Comprise comme phénomène social, la religion interagit nécessaire avec la sphère politique
et l’État. Cela a donné lieu à différentes réflexions sur les rapports que ces deux entités doivent
entretenir. C’est au regard de cette problématique que se pose généralement la question de laïcité.
La laïcité désigne d’abord une certaine posture de l’État vis-à-vis de la question religieuse qui se
définit par une forme de neutralité : l’État ne se donne aucune religion et n’en interdit aucune.

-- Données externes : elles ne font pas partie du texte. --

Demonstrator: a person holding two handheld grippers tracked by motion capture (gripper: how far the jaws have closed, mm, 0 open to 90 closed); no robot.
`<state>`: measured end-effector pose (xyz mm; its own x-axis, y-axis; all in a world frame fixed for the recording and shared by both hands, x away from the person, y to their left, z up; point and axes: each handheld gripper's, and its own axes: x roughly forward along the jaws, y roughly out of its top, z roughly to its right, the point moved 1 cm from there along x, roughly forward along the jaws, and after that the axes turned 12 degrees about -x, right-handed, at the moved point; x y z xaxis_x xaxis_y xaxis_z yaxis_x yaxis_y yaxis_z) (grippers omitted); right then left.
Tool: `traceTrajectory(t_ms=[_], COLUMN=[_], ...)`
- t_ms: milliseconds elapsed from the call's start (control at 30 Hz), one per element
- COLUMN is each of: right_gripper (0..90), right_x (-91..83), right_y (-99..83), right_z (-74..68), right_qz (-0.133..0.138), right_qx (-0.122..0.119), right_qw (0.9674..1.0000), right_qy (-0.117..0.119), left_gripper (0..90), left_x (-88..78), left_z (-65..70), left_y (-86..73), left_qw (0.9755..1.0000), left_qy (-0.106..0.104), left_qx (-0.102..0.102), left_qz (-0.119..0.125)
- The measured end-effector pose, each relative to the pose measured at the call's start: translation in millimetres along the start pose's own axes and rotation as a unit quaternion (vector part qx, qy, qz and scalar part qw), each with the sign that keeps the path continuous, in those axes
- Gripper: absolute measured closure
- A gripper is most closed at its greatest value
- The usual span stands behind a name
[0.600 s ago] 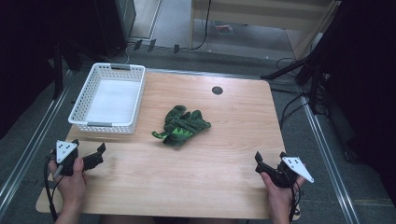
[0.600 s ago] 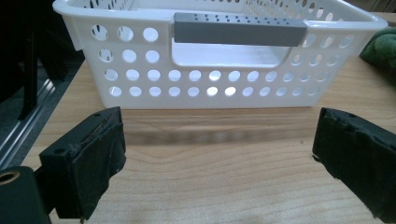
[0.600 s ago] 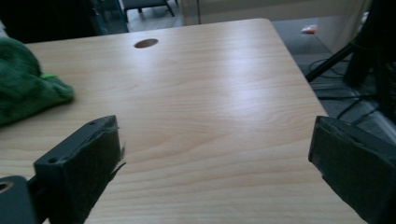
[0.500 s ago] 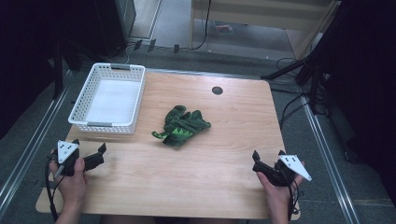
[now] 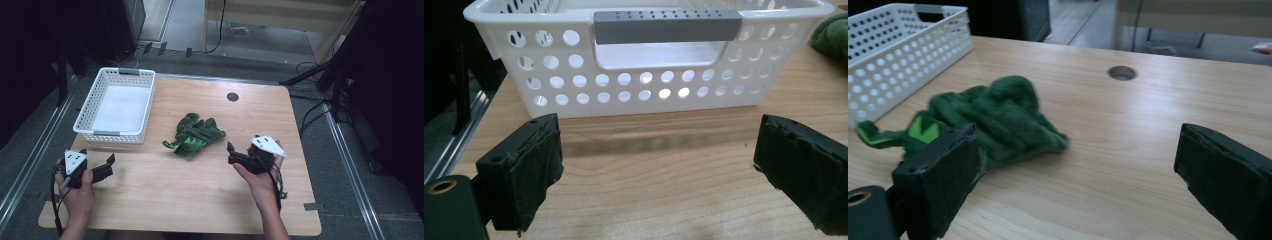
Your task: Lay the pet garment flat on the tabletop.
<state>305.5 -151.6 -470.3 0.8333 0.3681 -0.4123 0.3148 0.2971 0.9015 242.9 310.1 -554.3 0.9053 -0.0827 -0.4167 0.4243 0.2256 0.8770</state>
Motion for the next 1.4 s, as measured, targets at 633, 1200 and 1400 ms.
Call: traceTrajectory(t_ms=[633, 1200, 1400], right_gripper=[0.0, 72.1, 36.1], right_x=[127.6, 42.7, 20.4], right_y=[7.3, 18.4, -28.6], right_z=[-76.8, -76.8, -68.1], right_qz=[-0.128, 0.044, -0.029], right_qx=[-0.031, -0.003, -0.004], right_qw=[0.9873, 0.9841, 0.9838], right_qy=[0.089, 0.172, 0.177], left_gripper=[6.0, 6.0, 6.0], left_x=[-0.7, -7.3, -0.5], left_z=[1.8, 111.1, 142.3], left_y=[-0.4, 32.7, 10.9], left_qw=[0.9999, 0.9930, 0.9843], left_qy=[0.012, -0.102, -0.164], left_qx=[0.006, 0.036, 0.065], left_qz=[0.003, 0.047, 0.000])
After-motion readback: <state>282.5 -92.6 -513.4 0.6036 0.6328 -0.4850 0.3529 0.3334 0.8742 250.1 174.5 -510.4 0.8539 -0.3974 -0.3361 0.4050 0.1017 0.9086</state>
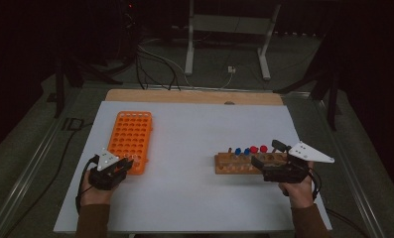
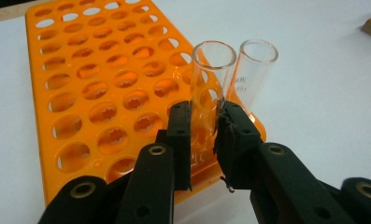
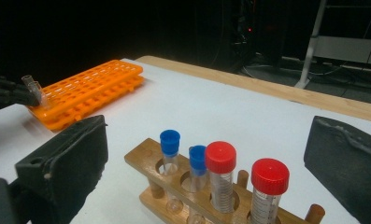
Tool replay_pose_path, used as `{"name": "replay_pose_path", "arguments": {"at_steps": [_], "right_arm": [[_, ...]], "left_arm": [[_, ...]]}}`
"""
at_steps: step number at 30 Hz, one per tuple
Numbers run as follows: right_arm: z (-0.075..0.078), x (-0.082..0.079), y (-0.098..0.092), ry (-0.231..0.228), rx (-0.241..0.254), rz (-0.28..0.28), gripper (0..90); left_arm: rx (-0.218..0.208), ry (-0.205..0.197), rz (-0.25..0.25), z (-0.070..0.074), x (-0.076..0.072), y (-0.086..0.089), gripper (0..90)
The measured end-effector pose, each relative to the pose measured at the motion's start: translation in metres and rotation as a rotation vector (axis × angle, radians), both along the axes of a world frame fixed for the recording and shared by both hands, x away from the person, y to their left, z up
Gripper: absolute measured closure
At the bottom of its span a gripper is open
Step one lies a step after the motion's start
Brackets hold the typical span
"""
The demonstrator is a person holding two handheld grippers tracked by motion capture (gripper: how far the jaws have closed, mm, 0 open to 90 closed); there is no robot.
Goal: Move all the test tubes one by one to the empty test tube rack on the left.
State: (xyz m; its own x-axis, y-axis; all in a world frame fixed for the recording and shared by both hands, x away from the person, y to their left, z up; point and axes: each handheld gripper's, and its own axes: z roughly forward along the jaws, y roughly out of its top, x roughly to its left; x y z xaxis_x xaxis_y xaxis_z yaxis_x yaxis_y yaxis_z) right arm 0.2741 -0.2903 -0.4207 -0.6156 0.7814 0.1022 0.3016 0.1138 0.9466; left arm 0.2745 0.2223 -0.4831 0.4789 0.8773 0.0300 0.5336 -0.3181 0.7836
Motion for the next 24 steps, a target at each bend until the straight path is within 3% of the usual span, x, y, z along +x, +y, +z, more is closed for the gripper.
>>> {"name": "replay_pose_path", "arguments": {"at_steps": [4, 10, 20, 24], "right_arm": [[0.0, 0.0, 0.0, -0.002, 0.0, -0.001, 0.1], [0.0, 0.0, -0.002, -0.006, 0.001, -0.004, 0.1], [0.001, 0.004, -0.007, -0.003, 0.006, -0.024, 0.1], [0.0, 0.008, -0.013, 0.007, 0.002, -0.048, 2.2]], "left_arm": [[-0.005, 0.005, 0.0, -0.001, 0.0, 0.0, 76.4], [-0.06, 0.004, 0.004, -0.003, 0.0, 0.004, 69.5], [-0.199, -0.102, 0.013, 0.008, -0.008, 0.015, 53.7], [-0.273, -0.145, 0.007, 0.014, -0.011, 0.02, 51.5]]}}
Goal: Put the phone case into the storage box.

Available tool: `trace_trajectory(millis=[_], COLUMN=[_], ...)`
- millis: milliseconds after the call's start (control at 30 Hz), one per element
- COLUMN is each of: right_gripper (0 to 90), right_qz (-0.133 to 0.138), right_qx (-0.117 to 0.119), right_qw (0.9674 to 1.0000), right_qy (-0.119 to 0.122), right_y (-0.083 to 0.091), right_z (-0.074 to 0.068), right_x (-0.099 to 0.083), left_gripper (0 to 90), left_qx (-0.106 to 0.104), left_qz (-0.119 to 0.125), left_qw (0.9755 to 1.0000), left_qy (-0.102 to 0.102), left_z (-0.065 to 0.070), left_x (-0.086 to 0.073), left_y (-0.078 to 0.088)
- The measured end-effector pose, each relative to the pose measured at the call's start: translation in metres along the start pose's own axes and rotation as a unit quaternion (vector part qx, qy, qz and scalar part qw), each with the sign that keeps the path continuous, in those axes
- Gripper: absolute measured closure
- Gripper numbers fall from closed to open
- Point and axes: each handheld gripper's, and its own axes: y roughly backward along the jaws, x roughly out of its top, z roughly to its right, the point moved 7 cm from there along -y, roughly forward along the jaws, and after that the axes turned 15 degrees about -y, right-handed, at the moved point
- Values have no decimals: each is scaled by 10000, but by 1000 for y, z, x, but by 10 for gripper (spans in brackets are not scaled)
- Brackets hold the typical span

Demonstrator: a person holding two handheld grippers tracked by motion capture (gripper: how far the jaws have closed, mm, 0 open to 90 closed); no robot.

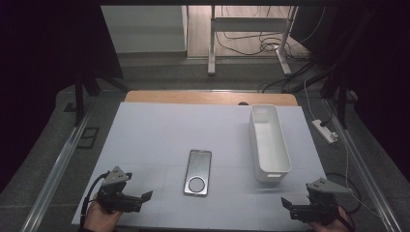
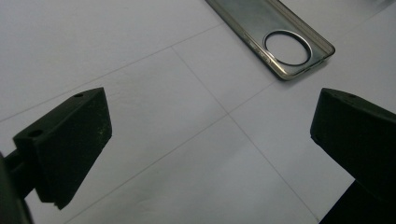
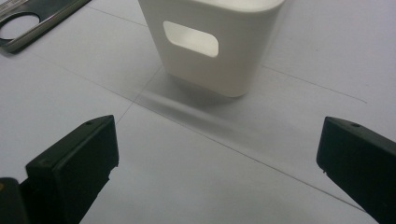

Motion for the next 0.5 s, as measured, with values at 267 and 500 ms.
trace_trajectory(millis=[267, 500], right_gripper=[0, 0], right_qz=[-9, -11], right_qx=[-1, 1], right_qw=[10000, 10000], right_qy=[7, 11], right_y=[0, 0], right_z=[0, 0], right_x=[0, 0], left_gripper=[0, 0], left_qx=[-101, -158], left_qz=[46, 39], left_qw=[9999, 9998], left_qy=[-21, -88], left_z=[-2, -2], left_x=[10, 18], left_y=[-7, -13])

Comme dans le cas de la science, les penseurs de la laïcité, dont John Locke entendent tout de
même poser des limites, notamment celles de la loi. Tant que le code morale de l’Église conduit à
des pratiques qui sont compatibles avec la loi commune, nul ne saurait les interdire. En revanche,
écrit l’auteur : « tout ce qui peut être dommageable à l’État et que les lois défendent pour le bien
commun ne doit être souffert dans les rites sacrées des Églises ». Le philosophe français Ricoeur
(Xxème) ajoute à cela une dimension positive de la laïcité qu’il définit comme la capacité d’une
société civile à favoriser un dialogue ouvert et rationnel entre les religions. Il n’est plus seulement
question de neutralité mais de qualité du débat public ayant trait aux questions religieuses.